Joe Magliano, Keith Millis and their colleagues (this issue) describe RSAT, which is an
automated tool for assessing students’ comprehension ability and use of comprehension
strategies by using computational methods to analyze verbal protocols produced on-line while
reading texts. Students read texts on a computer and answer open-ended indirect and direct
questions embedded within the texts. Indirect questions are of the genre What are you thinking
now?, asking the readers to report thoughts regarding their understanding of the sentence in the
context of the passage. Direct questions assess comprehension with specific “wh-” questions
about the text at target sentences. The responses are analyzed for the presence of paraphrases,
bridges, and elaborations, which are reading strategies associated with successful
comprehension. Their studies have confirmed that the automated scores generated by RSAT
correlate highly with humans’ judgments of the presence of the strategies in the protocols. They
also show that RSAT measures correlate with standardized measures of comprehension
including the ACT and the Gates MacGinitie. Further, they demonstrate that the RSAT
measures of comprehension and comprehension strategies account for more variance in
predicting performance on short answer questions about two texts (including a narrative and a
science text).
Some advantages of the RSAT method are that it measures both comprehension ability
and strategy use on line, it does not rely on retrospective self-report, and it can be used across
multiple topics and texts. Some disadvantages are that it only assesses the use of strategies in the
context of a single, somewhat constrained task (reading a text for a somewhat undefined
purpose); it only measures a limited number and type of strategies (i.e., paraphrasing, bridging,
and elaboration); and the use of strategies is intrinsically intertwined with the process of
understanding the text. The latter problem is less of a concern than in the study conducted by
Cromley and Azevedo, however, because RSAT is measuring traces of the strategies within the
verbal protocols, and Magliano et al. statistically demonstrate that these traces are separable
constructs from the comprehension outcomes. What is less evident is how to separate among the
traces of strategy use, those that result from automatic and those that result from conscious
strategic processes. When a reader thinks aloud about thoughts about a text or to answer a
question, those responses may include a paraphrase or bridging inference that resulted from
automatic, skilled comprehension processes, or from concerted efforts to understand a
challenging text. For this reason, Magliano et al. refer to these traces as comprehension processes
rather than strategies. The outcome of RSAT is consequently an assessment of what processes
contribute most to the comprehension outcome, rather than whether or the degree to which the
reader is strategic.
Philip Winne and Krista Renee Muis focused on judgments of accuracy (i.e., calibration,
addressing the general issue of the appropriateness of using the signal detection statistic d’ when
measuring calibration as opposed to gamma (G), and how those judgments varied across
domains (i.e., general, word, and mathematics knowledge). Although high calibration does not
necessarily indicate that a student will be strategic, calibration is pertinent to strategy use
because students must be able to judge the potential accuracy of their performance to know
whether to use strategies when comprehending and learning. They investigate the
appropriateness of d’ in estimating calibration because it expands researchers’ ability to examine
calibration across domains and contexts.
After completing three 40-item short answer (1-2 words) knowledge tests, 266
undergraduate students assessed the correctness of each answer using a 5-point Likert scale.

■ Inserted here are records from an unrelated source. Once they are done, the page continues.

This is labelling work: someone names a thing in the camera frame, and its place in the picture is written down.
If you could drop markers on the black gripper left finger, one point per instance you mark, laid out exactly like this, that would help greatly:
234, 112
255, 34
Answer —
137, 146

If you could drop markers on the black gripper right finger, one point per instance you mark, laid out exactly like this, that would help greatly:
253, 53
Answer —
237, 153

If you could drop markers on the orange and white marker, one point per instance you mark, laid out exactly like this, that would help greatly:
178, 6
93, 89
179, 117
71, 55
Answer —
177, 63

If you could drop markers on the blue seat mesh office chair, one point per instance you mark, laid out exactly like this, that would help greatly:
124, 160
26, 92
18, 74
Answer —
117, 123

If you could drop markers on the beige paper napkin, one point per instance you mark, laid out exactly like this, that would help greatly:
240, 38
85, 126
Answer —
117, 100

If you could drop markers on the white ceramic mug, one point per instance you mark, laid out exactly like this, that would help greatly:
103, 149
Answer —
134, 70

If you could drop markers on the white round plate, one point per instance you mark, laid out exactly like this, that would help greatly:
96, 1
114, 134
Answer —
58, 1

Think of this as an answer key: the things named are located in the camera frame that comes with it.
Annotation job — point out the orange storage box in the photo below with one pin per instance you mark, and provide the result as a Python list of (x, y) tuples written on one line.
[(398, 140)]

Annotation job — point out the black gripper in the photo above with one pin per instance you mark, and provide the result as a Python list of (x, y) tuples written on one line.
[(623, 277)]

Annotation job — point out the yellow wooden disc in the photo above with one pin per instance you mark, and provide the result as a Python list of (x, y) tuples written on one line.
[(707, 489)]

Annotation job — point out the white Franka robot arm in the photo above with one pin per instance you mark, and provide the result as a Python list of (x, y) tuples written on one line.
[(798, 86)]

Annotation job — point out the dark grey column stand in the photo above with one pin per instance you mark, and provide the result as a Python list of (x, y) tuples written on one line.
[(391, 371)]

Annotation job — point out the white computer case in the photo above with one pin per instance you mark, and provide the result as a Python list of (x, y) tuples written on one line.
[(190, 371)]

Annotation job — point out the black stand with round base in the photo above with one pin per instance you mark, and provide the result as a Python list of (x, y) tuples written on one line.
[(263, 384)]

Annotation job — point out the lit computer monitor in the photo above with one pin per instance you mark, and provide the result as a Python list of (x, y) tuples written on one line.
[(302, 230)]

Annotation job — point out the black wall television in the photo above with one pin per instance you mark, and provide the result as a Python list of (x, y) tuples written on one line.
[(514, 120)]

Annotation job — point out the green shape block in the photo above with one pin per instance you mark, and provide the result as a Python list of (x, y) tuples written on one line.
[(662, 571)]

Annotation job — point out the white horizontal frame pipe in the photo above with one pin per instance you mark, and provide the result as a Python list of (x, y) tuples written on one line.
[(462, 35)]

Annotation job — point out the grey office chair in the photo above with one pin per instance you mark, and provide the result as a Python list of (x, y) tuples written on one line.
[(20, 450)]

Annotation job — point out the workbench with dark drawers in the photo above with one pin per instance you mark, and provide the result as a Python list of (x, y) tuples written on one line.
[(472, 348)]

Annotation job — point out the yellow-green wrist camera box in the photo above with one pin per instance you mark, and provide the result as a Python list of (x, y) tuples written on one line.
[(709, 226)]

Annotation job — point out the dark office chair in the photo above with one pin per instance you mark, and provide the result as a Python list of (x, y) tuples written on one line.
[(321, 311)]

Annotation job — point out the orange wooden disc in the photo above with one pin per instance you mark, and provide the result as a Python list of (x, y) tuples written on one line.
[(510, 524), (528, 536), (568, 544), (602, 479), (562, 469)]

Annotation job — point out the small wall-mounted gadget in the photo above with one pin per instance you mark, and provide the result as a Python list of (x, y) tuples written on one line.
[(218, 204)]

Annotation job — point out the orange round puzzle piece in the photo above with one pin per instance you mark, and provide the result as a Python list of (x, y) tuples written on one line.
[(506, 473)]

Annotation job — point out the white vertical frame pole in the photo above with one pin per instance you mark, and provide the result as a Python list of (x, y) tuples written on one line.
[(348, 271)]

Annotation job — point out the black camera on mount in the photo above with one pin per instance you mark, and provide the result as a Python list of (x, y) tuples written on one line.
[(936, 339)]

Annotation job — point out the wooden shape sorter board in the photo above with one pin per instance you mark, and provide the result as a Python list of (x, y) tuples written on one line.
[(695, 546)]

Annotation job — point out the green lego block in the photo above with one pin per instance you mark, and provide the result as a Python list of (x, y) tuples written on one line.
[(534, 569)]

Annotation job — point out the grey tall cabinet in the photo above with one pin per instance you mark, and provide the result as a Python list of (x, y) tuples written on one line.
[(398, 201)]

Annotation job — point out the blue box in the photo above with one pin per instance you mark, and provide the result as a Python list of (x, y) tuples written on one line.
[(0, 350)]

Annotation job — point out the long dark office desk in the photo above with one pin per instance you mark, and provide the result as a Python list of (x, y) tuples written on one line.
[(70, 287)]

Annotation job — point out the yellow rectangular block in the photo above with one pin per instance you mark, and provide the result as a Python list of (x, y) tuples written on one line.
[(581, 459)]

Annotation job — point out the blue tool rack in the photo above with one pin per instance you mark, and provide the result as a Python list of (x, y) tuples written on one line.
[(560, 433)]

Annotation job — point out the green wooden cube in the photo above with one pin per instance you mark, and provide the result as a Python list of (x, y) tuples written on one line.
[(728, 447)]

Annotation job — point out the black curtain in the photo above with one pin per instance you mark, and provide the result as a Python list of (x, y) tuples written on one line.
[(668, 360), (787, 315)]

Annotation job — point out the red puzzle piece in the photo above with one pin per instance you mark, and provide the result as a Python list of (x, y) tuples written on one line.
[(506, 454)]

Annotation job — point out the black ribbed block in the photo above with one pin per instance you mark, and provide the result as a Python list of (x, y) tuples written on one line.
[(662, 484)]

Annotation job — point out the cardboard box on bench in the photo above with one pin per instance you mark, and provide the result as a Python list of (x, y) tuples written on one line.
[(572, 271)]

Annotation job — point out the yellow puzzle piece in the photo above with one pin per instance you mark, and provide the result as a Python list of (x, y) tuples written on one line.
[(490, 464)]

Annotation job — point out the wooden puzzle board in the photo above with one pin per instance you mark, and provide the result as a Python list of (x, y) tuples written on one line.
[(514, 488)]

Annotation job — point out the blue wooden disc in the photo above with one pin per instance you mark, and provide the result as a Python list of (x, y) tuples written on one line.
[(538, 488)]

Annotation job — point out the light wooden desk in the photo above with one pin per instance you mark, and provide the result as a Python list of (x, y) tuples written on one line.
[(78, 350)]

Students were least accurate on the word knowledge assessment, but according to both the G and
d’ statistics, calibration was high overall, but lowest for the mathematics test. Winne and Muis
(this issue) further found large correlations between G and d’ (r = .63-.71); however, they did not
calculate correlations correcting for variance, which may have shown higher correlations.
While Winne and Muis (this issue) conclude that d’ is a valid and viable statistic to be
used when assessing calibration, their evidence is scant. They certainly show that d’ can be used
and that there is some overlap between d’ and G. But there is no evidence provided to indicate
that d’ prime is more or less valid than G because there were no other criterion measurements.
Another consideration is potential differences between the tests. While it was found that
calibration varied as a function of test, this variance may well have emerged from similarities
and differences between the items comprising the tests (rather than domain itself).
Conclusions
In conclusion, this collection of articles reflects growing concerns and increased efforts to
develop reliable and valid measures of strategy use and metacomprehension strategies. The
challenges in doing so are enormous. In the case of Cromley and Azevedo (this issue), their
survey could not account for substantial unique variance in comprehension, likely because it
involved so many of the processes tapped by the other measures (including word knowledge,
prior knowledge, and comprehension processes). Bråten and Strømsø (this issue) similarly found
disappointingly weak relationships between their survey and comprehension. Schellings (this
issue) did not investigate relationships with comprehension but found stronger relationships
between a think aloud and a survey than have been found previously, though perhaps at the cost
of reliability. The most successful approach, it seems, was that adopted by Magliano, Millis, and
colleagues (this issue) who leveraged technology to assess on-line verbal protocols, though also
not without eliciting some concerns.
Two pervading issues often surface regarding attempts to assess strategy use: the degree
to which the processes are automatic versus conscious, and the degree to which they are induced
versus naturally occurring. Some seek to distinguish between comprehension and strategic
processes parallel to the distinction between automatic and conscious controlled processes.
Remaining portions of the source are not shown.